The idea of using brain computer interfaces (BCI) for rehabilitation emerged relatively recently. Basically, BCI for neurorehabilitation involves the recording and decoding of local brain signals generated by the patient, as he/her tries to perform a particular task (even if imperfect), or during a mental imagery task. The main objective is to promote the recruitment of selected brain areas involved and to facilitate neural plasticity. The recorded signal can be used in several ways: (i) to objectify and strengthen motor imagery-based training, by providing the patient feedback on the imagined motor task, for example, in a virtual environment; (ii) to generate a desired motor task via functional electrical stimulation or rehabilitative robotic orthoses attached to the patient's limb ­ encouraging and optimizing task execution as well as "closing" the disrupted sensorimotor loop by giving the patient the appropriate sensory feedback; (iii) to understand cerebral reorganizations after lesion, in order to influence or even quantify plasticity-induced changes in brain networks. For example, applying cerebral stimulation to re-equilibrate inter-hemispheric imbalance as shown by functional recording of brain activity during movement may help recovery. Its potential usefulness for a patient population has been demonstrated on various levels and its diverseness in interface applications makes it adaptable to a large population. The position and status of these very new rehabilitation systems should now be considered with respect to our current and more or less validated traditional methods, as well as in the light of the wide range of possible brain damage. The heterogeneity in post-damage expression inevitably complicates the decoding of brain signals and thus their use in pathological conditions, asking for controlled clinical trials.

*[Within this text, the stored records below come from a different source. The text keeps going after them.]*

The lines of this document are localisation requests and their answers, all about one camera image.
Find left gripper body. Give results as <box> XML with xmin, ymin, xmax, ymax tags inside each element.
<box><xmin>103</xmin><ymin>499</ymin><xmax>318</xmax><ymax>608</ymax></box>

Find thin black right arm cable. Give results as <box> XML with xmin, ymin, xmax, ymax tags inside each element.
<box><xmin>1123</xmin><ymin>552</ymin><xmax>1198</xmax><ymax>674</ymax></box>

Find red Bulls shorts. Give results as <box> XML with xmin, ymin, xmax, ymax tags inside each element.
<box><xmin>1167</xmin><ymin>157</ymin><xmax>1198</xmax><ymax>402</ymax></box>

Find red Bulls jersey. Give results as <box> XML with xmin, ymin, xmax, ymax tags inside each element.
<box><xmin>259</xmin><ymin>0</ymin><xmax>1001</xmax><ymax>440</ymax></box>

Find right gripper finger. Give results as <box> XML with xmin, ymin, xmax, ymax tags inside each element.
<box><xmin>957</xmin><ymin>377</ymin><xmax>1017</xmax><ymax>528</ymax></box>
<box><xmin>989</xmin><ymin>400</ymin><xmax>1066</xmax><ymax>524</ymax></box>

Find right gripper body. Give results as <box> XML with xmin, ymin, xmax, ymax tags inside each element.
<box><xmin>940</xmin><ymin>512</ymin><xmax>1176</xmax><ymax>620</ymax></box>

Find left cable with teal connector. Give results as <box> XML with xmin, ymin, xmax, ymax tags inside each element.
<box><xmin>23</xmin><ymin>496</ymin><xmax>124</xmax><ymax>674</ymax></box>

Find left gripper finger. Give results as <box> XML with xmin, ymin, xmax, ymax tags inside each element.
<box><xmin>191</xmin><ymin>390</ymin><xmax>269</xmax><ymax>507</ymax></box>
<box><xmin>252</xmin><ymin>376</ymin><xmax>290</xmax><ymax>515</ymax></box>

Innovative technologies applied to sensorimotor rehabilitation after stroke.

Innovative technologies for sensorimotor rehabilitation after stroke have dramatically increased these past 20 years. Based on a review of the literature on "Medline" and "Web of Science" between 1990 and 2013, we offer an overview of available tools and their current level of validation. Neuromuscular electric stimulation and/or functional electric stimulation are widely used and highly suspected of being effective in upper or lower limb stroke rehabilitation. Robotic rehabilitation has yielded various results in the literature. It seems to have some effect on functional capacities when used for the upper limb. Its effectiveness in gait training is more controversial. Virtual reality is widely used in the rehabilitation of cognitive and motor impairments, as well as posture, with admitted benefits. Non-invasive brain stimulation (rTMS and TDCS) are promising in this indication but clinical evidence of their effectiveness is still lacking. In the same manner, these past five years, neurofeedback techniques based on brain signal recordings have emerged with a special focus on their therapeutic relevance in rehabilitation. Technological devices applied to rehabilitation are revolutionizing our clinical practices. Most of them are based on advances in neurosciences allowing us to better understand the phenomenon of brain plasticity, which underlies the effectiveness of rehabilitation. The acceptation and "real use" of those devices is still an issue since most of them are not easily available in current practice.